To contain entitlement costs, the professor suggests reforming the old-age pension system by slowly increasing the retirement age at which people are first allowed to draw on their full pensions (now 65 years of age). Health-care benefits could be means-tested and co-payments to receive them increased. “The Administration needs to pick and choose” the best options, he said.
Prof. Ito predicts the government will be forced to claw back pensions from those already retired and to downsize those nearing it. Also, young people won’t receive a 1:1 distribution on what they paid into the system over their lifetimes. The shortfall will go to pay pension costs already accrued to previous generations. He advises today’s youth to enroll in a private pension scheme, even though that means bearing a double pension burden.

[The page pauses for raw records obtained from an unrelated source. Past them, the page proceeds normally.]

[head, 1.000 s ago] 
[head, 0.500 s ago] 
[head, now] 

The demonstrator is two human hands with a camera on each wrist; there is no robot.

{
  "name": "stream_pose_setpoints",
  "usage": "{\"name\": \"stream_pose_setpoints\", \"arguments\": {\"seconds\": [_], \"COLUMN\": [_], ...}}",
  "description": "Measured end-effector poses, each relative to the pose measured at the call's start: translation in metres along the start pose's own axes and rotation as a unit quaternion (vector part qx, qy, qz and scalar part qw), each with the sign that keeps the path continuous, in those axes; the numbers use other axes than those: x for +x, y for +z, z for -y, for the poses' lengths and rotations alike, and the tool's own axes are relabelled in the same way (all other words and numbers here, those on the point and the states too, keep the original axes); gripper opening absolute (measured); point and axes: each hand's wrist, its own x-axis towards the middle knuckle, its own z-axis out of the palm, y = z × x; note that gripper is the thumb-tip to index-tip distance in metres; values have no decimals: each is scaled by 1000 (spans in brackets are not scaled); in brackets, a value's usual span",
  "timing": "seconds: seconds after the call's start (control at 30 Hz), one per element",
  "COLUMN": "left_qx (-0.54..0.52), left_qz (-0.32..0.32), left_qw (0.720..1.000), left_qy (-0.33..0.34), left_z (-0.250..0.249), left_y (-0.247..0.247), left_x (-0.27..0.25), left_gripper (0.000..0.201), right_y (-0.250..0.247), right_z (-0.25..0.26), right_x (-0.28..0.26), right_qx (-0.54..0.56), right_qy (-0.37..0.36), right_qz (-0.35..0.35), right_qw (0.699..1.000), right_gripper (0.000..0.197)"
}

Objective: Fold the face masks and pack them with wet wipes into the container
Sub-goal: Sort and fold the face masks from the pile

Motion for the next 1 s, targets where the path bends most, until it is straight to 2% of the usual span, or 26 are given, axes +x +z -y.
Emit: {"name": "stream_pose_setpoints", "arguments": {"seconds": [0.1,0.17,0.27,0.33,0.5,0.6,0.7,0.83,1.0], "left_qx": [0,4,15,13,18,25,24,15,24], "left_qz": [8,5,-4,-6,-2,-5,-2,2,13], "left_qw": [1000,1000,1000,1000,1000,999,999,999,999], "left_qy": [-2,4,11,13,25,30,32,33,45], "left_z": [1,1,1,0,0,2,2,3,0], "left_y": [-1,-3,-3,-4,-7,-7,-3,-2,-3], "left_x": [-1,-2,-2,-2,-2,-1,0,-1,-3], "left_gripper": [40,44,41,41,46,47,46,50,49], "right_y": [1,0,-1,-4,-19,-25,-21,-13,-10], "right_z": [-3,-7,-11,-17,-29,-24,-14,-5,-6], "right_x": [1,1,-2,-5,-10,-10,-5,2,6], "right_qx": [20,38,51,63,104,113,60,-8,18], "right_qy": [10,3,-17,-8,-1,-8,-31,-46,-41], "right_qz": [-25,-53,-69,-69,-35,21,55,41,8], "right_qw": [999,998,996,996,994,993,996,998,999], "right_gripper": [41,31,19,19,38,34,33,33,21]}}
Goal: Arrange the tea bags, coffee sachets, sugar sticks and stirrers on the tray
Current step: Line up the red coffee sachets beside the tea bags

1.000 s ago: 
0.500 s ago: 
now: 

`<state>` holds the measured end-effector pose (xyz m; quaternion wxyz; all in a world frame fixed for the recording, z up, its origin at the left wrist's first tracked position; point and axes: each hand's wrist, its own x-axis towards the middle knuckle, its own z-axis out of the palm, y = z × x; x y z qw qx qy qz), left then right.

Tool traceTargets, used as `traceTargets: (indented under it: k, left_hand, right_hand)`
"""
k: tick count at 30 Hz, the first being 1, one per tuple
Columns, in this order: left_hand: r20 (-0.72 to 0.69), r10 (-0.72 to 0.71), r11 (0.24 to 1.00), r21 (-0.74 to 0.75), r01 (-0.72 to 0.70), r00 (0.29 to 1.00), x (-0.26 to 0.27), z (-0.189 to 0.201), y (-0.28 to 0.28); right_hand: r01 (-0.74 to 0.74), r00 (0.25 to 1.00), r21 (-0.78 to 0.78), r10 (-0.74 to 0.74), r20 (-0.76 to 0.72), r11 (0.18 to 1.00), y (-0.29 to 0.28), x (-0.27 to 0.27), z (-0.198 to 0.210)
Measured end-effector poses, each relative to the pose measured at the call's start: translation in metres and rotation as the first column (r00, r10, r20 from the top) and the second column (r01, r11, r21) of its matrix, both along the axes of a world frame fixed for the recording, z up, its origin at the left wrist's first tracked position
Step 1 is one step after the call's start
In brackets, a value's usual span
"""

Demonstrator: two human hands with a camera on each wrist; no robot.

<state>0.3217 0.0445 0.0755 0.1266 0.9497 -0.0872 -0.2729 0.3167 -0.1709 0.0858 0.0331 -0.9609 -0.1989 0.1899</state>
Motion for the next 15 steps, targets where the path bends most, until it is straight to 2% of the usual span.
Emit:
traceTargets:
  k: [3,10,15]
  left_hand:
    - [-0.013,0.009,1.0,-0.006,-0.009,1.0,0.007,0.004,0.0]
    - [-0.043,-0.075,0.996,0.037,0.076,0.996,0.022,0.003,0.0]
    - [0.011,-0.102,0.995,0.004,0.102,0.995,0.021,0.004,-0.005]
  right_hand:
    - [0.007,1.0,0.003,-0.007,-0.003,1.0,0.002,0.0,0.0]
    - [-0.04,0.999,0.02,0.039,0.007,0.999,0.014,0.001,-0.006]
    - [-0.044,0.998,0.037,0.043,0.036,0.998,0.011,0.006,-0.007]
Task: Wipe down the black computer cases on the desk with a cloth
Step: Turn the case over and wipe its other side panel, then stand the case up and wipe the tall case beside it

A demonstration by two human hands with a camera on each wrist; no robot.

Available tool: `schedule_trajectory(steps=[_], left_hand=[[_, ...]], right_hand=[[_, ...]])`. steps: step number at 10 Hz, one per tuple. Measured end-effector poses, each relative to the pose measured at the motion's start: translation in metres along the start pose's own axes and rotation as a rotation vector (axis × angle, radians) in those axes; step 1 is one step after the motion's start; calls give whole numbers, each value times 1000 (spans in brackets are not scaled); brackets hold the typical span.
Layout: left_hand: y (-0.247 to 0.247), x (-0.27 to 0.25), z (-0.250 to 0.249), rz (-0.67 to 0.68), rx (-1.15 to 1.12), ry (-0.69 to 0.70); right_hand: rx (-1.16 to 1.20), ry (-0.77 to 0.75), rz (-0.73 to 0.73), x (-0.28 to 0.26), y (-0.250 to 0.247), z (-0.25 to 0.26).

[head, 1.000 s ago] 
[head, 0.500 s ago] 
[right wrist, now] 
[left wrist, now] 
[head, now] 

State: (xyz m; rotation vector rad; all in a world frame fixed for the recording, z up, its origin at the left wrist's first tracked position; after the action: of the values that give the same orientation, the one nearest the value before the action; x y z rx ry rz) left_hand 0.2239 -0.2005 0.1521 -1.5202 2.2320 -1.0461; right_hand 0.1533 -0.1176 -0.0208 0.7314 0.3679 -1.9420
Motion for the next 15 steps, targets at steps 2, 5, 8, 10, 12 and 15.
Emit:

The professor believes Japan has a ten year window to achieve fiscal consolidation during which there is little risk of capital flight. Currently household savers and corporations are indirect owners of most of the nation’s debt. Banks and other financial intermediaries take their deposits and buy government bonds. “As long as they continue to pour money into those financial institutions,” he said, “then intermediaries are happy to continue buying bonds.” But as baby boomers begin to draw down their life savings, the inflow of deposits to financial intermediaries will shrink and so will their capacity to hold bonds. “In 10 years this will become a serious constraint,” Prof. Ito added.
However, there is risk of a bond crash which “may happen at any time,” he said. The risk is mitigated by the Administration’s monetary policy called quantitative and qualitative easing (QQE). Under QQE, the BOJ is buying huge amounts of debt from financial institutions. This lowers bond returns, causing the value of the yen to fall and forcing investors into higher yielding, riskier assets. It also shifts the risk of plummeting bond prices onto the public sector. “QQE socializes bond-crash risk,” Prof. Ito said, adding, “That’s okay because the central bank does not need to maximize profits. They don’t have to mark-to-market and can endure a crash. We only have to worry if the government becomes complacent by issuing debt to pay for an expanding structural deficit.”
Provided there is proper leadership from the Administration, Prof. Ito thinks a serious crisis is avoidable. That entails Abe pushing through ‘third arrow’ reforms and not falling afoul of moral hazard when pursuing stimulative ‘first arrow’ QQE measures. Overall, he believes the Administration’s policy of monetary easing and fiscal tightening should contribute to the expansion of Japan’s economy.